Meski tema yang diangkat anime ini serius apalagi dengan scoring musik yang jarang-jarang, tapi tidak membuat jidat kita mengerut karena penyampaiannya tidak rumit. Kisahnya memang sedikit menyedihkan dan suram, namun alurnya bisa dicerna dan hubungan yang ingin dibangun sudah jelas dari awal. Apalagi eksplorasi masa lalu yang banyak disampaikan lewat dialog murni: apa sebabnya si Hyakimaru berpetualang, bagaimana sebenarnya hidup Dororo, rahasia apa yang disimpan di punggung Dororo dan seterusnya. Singkatnya, plot cerita ini banyak dibangun lewat dialog, dan tentu meringkasnya akan menghilangkan estetika cerita itu sendiri.

Yang bisa saya sampaikan, latar waktu dalam cerita ini mengalir dari awal cerita hingga akhir, terlepas dari adegan perjanjian dengan iblis. Latar itu sudah bisa kita temukan sejak pertama kali Hyakkimaru membunuh Iblis yang membuat satu organ tubuhnya kembali sampai ia mendapat organ terakhirnya setelah bertarung dengan adiknya sendiri, Tajomaru. Walaupun tidak jelas berapa minggu, bulan atau berapa tahun, si tokoh melakukan perjalanannya, tapi adegannya tidak berakhir di sana. Anime ini justru diakhiri dengan perdamaian konflik antara Hyakkimaru dan ayahnya di tengah aula neraka.

Sebelum Hyakkimaru mendapat organ terakhir, ada semacam kontradiktif yang menarik, yang menguras emosional tokoh dan penonton; Hyakkimaru berambisi untuk mendapatkan semua anggota tubuhnya karena ia merasa itu adalah haknya sebagai manusia. Tapi di sisi lain, ketika ia berhasil mendapat semua organnya, wilayah kekuasaan ayahnya akan sengsara dan Hyakkimaru harus membunuh manusia. Maka Dororo pun memintannya untuk berhenti mengejar ambisinya itu.

Saya, dan mungkin penonton yang lain, merasa dilema melihat adegan-adegan itu. Apakah Hyakkimaru harus memenuhi ambisinya untuk menjadi manusia yang utuh atau berkorban demi kemakmuran masyarakat?

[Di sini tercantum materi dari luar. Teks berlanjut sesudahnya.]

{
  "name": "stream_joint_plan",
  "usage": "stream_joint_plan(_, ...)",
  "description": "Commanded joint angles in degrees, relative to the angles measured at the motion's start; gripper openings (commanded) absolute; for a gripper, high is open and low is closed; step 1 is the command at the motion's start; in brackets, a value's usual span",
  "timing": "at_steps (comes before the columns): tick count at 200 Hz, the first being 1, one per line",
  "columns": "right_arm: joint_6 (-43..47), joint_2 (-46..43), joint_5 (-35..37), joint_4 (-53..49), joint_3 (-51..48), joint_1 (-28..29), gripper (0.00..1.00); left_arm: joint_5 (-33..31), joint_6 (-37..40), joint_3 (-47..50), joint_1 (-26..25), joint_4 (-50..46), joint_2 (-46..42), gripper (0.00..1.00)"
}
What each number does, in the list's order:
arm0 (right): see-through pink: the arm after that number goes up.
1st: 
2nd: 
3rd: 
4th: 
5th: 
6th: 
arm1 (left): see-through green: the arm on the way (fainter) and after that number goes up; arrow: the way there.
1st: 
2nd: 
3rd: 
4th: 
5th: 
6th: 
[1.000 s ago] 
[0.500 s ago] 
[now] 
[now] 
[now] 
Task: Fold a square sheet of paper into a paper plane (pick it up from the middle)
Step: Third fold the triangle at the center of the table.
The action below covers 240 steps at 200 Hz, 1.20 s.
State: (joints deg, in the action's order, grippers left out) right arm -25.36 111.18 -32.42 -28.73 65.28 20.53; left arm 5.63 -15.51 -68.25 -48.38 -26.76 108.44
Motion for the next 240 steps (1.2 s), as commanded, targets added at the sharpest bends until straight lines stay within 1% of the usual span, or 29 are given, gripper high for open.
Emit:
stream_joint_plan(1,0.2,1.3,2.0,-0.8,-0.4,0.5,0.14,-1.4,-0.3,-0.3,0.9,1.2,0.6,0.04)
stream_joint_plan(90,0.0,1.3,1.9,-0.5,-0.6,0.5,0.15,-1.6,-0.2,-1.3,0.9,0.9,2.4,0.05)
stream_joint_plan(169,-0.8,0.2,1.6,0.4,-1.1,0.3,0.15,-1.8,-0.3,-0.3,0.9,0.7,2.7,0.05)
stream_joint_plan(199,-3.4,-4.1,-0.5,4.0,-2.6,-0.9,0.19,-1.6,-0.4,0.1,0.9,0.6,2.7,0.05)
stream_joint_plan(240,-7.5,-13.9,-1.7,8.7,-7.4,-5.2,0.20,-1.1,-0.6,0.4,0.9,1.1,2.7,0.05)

Ketika sudah berhasil mendapatkan semua organ tubuhnya, dan menyadari ibu serta adiknya telah meninggal, Dororo merasa Hyakkimaru bertingkah aneh. Saat itu Dororo masih menunggu Hyakkimaru yang tak kunjung kembali. Kemudian adegan berganti ke Hyakimaru yang tiba di aula neraka dan mendapati ayahnya di tempat itu.

Si ayah frustasi karena tahu istri dan anaknya telah meninggal. Ia frustasi karena kalah dalam peperangan. Di saat yang sama, sang ayah juga frustasi karena pengorbanannya selama bertahun-tahun telah lenyap. Dan semua itu disebabkan oleh anaknya sendiri. Merasa sudah tidak ada harapan lagi, Daigo ingin mengorbankan sekalian apa yang tersisa di hidupnya. Ia ingin mengorbankan nyawanya sendiri untuk para iblis agar tanahnya kembali makmur sentosa.

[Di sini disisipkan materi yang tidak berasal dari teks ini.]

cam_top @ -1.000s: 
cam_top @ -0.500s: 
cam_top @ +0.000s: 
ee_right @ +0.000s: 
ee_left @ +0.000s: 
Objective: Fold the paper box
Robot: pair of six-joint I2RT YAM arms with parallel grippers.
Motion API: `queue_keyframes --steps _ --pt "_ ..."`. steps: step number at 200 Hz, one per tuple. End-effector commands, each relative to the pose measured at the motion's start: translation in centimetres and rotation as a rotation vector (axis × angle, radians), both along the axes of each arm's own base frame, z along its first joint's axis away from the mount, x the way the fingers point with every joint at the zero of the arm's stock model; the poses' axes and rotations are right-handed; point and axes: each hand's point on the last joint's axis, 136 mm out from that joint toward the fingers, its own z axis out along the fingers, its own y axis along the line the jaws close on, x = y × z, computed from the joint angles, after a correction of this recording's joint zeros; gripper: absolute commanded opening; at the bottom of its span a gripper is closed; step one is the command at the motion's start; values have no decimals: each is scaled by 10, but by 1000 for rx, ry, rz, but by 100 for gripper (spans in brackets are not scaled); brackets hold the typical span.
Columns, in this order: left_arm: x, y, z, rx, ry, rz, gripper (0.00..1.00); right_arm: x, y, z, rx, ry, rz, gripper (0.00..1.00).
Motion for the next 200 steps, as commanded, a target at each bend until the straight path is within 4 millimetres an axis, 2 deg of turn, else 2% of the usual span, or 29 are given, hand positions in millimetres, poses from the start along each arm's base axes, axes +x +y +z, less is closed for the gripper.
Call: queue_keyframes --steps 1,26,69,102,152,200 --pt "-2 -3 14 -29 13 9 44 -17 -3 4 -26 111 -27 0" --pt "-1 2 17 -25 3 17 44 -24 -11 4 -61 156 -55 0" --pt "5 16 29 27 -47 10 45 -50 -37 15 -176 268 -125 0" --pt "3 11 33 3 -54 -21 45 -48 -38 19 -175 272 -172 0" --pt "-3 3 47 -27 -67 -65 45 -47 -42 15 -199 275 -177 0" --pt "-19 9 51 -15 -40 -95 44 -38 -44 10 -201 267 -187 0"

Saat itu Hyakimaru sudah memahami tentang makna kemanusiaan setelah ia mau memaafkan ayahnya dan menghentikan ambisi balas dendamnya. Ia kemudian mengangkat pedang dan berjalan ke arah ayahnya, ia menancapkan pedang itu tepat di sebelahnya. Lalu, ia menaruh patung budha di depan ayahnya dan pergi setelah mengucapkan kata-kata perpisahan, “Aku memilih jalan ini. Jangan sampai kau menjadi iblis.”

Dengan akhir yang seperti ini, anime ini memang terkesan lumayan happy ending. Karena ayah dan anak ini tidak saling menumpahkan darah. Namun ujung seperti ini pun masih terasa getir dengan hawa kegetiran yang sama, persis seperti yang bisa ditemui diawal ceritanya.